SOURCE MATERIAL
--- START ---

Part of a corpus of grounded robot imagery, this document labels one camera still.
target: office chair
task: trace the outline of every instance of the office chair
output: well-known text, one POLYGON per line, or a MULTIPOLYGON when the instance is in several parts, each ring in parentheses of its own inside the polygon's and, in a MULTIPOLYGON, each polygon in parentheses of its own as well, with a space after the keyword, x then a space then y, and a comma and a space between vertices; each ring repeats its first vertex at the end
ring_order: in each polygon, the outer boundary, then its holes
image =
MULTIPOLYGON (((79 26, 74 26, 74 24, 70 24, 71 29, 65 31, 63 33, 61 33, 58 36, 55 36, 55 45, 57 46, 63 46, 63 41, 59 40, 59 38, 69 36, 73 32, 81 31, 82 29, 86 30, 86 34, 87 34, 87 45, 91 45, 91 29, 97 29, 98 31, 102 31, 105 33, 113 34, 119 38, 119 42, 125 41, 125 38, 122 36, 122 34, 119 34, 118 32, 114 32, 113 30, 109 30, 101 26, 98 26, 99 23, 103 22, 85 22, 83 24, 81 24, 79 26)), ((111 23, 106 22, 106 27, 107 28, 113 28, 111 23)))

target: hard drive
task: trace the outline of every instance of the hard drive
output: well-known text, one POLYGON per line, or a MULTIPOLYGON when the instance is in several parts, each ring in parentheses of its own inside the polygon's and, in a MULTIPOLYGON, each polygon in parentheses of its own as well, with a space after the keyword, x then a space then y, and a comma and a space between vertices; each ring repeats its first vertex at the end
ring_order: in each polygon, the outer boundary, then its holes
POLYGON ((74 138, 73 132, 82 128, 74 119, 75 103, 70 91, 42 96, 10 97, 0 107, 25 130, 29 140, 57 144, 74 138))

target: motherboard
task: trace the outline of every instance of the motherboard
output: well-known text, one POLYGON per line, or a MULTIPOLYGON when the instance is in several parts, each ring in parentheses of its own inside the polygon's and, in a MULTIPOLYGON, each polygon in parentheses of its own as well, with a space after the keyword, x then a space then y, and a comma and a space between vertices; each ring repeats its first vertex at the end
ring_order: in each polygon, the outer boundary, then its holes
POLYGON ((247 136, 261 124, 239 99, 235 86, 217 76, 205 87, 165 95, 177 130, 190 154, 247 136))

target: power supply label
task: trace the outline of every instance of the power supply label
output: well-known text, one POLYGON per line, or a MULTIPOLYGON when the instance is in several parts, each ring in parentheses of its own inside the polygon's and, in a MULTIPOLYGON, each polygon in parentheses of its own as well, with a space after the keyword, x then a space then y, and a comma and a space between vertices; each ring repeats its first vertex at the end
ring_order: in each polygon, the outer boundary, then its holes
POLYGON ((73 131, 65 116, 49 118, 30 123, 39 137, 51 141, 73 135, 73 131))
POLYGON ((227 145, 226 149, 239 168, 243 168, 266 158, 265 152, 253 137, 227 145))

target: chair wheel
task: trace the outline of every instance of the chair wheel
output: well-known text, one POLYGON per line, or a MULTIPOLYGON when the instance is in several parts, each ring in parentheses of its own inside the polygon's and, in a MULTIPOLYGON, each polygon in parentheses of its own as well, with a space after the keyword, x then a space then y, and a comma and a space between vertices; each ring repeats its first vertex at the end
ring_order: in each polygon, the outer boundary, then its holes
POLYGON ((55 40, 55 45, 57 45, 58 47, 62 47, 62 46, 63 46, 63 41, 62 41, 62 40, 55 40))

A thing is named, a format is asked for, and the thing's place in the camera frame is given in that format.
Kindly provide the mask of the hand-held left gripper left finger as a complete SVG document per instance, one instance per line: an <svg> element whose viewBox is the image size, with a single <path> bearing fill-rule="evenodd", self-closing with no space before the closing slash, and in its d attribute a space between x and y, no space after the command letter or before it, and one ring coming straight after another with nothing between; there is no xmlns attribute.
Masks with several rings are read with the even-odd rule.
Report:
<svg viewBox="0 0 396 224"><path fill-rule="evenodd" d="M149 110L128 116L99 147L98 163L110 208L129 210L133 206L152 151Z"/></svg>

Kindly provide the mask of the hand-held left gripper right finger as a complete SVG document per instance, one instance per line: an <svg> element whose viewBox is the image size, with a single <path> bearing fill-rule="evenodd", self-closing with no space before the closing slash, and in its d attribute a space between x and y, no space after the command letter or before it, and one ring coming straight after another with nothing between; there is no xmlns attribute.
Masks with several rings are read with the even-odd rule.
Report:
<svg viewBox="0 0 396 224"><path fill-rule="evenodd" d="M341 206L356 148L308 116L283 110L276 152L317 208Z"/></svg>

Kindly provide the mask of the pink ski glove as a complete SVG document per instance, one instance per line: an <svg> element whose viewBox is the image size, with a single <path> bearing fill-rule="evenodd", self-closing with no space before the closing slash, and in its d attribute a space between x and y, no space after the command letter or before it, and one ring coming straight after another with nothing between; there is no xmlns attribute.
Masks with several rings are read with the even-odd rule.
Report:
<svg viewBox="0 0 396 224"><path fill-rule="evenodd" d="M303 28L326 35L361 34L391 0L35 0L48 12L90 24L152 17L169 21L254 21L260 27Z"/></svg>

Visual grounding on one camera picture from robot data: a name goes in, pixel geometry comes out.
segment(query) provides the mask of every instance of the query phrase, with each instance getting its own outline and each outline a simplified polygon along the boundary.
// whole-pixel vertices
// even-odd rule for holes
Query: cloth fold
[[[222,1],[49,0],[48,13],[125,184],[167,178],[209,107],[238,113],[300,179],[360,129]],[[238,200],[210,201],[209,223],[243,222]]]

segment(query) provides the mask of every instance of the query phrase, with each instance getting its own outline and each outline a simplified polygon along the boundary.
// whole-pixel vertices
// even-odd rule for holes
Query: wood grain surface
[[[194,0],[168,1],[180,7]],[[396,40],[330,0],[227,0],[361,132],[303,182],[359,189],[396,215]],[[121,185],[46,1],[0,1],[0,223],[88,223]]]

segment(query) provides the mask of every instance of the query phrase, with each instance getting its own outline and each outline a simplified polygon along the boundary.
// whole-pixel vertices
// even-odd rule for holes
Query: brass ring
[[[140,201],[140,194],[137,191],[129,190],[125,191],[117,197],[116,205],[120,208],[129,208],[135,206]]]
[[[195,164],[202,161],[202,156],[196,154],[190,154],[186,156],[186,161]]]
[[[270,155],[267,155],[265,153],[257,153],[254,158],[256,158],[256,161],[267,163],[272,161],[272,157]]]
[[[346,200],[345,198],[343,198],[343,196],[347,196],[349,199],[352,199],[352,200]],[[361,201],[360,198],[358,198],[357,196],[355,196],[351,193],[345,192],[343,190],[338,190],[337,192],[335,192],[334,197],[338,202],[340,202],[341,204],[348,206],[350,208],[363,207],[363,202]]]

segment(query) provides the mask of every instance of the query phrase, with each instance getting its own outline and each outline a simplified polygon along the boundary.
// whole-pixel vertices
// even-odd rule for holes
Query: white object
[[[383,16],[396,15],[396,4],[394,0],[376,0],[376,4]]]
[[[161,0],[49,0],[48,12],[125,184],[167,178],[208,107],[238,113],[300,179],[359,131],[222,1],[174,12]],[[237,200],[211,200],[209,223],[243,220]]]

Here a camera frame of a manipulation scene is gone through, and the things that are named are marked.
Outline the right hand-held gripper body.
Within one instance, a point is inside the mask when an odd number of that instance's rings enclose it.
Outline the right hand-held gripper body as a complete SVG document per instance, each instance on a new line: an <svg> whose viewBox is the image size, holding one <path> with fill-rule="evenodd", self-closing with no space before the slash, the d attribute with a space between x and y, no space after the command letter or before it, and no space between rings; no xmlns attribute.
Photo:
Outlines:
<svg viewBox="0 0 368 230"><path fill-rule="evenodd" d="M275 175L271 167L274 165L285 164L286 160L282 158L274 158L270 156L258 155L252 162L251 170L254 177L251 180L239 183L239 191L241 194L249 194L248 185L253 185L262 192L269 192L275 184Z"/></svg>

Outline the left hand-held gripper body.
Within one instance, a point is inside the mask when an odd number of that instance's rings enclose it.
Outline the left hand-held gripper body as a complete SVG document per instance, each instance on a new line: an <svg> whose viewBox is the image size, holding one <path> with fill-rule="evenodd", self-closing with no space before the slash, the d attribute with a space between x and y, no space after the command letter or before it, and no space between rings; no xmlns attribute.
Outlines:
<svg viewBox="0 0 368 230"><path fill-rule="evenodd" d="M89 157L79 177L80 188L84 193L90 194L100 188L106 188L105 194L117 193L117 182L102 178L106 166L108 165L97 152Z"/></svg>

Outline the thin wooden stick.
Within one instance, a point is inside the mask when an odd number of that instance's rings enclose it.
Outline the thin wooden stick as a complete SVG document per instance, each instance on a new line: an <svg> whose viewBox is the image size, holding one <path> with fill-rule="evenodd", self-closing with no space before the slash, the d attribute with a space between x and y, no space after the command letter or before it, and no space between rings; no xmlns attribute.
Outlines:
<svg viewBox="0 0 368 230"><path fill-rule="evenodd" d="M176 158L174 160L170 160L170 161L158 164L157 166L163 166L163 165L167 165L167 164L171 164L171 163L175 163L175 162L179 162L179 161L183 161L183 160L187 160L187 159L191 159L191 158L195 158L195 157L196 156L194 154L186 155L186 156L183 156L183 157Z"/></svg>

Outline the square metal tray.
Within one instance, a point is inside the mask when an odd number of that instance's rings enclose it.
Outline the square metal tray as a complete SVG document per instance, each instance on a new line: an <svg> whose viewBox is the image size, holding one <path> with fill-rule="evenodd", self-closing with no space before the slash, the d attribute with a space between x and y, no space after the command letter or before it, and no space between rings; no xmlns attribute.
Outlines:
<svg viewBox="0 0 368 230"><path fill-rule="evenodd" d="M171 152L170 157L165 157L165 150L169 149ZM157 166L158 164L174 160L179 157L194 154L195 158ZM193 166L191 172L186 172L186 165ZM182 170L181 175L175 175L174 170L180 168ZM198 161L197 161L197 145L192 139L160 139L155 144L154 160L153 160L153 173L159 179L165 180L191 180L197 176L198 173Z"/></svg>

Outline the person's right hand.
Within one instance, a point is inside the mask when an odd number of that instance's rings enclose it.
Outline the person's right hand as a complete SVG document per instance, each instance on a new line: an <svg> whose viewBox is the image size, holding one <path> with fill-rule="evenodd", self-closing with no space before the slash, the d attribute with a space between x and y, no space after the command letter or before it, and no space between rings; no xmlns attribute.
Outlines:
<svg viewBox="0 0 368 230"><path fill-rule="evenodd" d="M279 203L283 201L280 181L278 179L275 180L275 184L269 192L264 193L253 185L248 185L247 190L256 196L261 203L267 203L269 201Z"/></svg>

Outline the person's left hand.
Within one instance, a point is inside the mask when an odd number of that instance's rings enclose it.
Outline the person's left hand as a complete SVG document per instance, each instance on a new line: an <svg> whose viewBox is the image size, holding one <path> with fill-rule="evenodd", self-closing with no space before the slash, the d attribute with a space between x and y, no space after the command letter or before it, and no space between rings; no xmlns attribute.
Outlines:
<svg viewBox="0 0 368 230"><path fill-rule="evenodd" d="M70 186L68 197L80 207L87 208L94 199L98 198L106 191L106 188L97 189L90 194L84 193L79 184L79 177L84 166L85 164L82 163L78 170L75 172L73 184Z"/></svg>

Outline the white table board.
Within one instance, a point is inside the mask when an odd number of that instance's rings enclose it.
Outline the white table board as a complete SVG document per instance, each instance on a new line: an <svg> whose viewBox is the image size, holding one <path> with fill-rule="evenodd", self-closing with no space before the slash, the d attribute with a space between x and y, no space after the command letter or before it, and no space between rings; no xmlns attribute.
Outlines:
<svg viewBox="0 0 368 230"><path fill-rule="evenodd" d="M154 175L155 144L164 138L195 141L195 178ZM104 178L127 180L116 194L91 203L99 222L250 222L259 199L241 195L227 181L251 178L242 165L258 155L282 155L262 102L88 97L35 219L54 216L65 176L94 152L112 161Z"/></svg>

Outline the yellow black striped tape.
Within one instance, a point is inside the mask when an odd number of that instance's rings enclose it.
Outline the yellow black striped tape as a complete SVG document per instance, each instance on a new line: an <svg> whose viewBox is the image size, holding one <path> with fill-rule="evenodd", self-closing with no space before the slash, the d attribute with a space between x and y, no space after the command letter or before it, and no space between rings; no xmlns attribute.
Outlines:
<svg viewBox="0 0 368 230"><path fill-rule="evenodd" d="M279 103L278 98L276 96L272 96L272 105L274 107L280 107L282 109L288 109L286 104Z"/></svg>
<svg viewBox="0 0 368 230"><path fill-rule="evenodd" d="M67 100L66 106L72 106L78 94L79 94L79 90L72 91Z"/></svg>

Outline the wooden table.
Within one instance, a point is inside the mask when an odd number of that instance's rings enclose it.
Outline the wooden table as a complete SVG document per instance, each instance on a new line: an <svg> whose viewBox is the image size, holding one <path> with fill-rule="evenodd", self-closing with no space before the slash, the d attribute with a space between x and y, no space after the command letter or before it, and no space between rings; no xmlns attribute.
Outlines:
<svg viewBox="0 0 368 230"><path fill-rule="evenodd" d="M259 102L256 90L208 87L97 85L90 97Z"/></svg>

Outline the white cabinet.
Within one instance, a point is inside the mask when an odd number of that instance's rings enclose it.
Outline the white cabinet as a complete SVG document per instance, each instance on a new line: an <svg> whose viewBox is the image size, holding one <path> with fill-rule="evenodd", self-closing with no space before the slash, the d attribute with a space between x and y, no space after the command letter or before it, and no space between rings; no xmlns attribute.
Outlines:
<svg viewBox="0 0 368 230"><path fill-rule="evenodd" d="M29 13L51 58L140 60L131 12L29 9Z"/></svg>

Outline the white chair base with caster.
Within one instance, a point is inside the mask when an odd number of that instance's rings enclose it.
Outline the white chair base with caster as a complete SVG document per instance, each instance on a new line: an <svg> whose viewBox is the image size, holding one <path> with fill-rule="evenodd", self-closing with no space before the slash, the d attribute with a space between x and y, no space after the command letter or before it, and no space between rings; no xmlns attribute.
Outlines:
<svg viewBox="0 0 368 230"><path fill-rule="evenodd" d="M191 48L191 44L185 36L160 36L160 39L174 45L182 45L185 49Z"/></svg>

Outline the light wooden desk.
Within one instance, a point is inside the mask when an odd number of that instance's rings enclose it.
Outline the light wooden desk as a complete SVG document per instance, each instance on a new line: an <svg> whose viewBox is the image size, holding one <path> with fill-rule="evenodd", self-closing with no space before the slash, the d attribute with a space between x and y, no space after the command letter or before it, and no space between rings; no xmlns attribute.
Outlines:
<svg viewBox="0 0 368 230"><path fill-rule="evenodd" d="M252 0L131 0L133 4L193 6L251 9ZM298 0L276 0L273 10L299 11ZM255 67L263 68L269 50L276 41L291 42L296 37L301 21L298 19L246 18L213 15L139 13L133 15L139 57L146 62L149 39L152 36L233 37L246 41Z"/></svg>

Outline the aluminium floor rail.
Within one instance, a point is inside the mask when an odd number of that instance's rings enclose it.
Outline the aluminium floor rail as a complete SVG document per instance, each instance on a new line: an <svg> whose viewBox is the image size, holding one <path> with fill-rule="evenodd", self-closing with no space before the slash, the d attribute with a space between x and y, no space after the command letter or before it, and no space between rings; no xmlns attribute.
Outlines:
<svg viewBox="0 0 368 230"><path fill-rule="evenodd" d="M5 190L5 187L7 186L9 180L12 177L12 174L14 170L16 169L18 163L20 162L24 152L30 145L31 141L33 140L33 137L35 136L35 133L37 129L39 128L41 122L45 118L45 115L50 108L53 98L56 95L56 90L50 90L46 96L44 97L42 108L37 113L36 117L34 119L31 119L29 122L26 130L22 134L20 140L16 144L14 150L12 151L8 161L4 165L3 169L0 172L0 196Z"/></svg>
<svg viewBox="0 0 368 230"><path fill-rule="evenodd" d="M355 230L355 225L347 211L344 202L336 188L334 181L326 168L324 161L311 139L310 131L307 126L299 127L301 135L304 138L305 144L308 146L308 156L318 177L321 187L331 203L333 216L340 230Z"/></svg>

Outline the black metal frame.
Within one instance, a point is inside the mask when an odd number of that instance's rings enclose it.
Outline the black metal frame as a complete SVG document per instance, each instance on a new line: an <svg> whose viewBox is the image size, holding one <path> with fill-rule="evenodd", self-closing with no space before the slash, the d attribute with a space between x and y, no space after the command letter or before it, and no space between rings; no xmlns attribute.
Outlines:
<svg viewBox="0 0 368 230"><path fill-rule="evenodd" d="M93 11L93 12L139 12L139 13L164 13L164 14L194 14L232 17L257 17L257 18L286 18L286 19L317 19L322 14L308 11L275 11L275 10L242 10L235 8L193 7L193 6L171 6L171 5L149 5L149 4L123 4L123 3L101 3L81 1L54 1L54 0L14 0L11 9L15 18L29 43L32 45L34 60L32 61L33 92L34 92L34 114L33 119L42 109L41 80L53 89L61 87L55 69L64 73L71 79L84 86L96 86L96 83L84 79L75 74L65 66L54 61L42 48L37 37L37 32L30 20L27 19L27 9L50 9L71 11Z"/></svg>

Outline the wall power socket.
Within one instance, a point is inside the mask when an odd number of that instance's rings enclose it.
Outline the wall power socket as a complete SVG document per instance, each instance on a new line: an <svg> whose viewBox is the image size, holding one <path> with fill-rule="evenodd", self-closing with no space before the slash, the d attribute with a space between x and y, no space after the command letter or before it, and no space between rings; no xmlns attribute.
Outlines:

--- END ---

BRIEF
A single number is expected: how many lines in the material above contain the word "bearing".

SOLUTION TO THE PROBLEM
3